> _WHAT YOU SHOULD DO_
Go through the data below and copy each line where the word "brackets" occurs.

> _COLLECTED MATERIAL_
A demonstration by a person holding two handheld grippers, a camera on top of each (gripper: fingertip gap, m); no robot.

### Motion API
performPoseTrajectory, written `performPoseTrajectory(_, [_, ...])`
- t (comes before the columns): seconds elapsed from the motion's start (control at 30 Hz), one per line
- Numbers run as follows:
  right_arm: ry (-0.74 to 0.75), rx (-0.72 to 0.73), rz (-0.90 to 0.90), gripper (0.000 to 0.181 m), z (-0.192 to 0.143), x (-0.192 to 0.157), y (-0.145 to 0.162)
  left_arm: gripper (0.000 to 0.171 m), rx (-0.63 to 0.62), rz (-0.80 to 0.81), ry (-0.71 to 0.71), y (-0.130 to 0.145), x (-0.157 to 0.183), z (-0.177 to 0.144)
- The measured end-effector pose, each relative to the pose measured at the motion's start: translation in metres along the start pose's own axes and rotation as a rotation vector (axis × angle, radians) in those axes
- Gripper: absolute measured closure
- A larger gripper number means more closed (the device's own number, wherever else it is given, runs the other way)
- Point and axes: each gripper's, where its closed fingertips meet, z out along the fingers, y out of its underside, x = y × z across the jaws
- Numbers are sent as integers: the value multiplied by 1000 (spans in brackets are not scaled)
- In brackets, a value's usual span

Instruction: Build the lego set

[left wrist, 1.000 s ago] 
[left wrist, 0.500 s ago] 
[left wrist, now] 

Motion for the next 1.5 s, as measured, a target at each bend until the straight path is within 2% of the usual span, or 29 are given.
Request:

> _EXERCISE RESPONSE_
- Numbers are sent as integers: the value multiplied by 1000 (spans in brackets are not scaled)
- In brackets, a value's usual span

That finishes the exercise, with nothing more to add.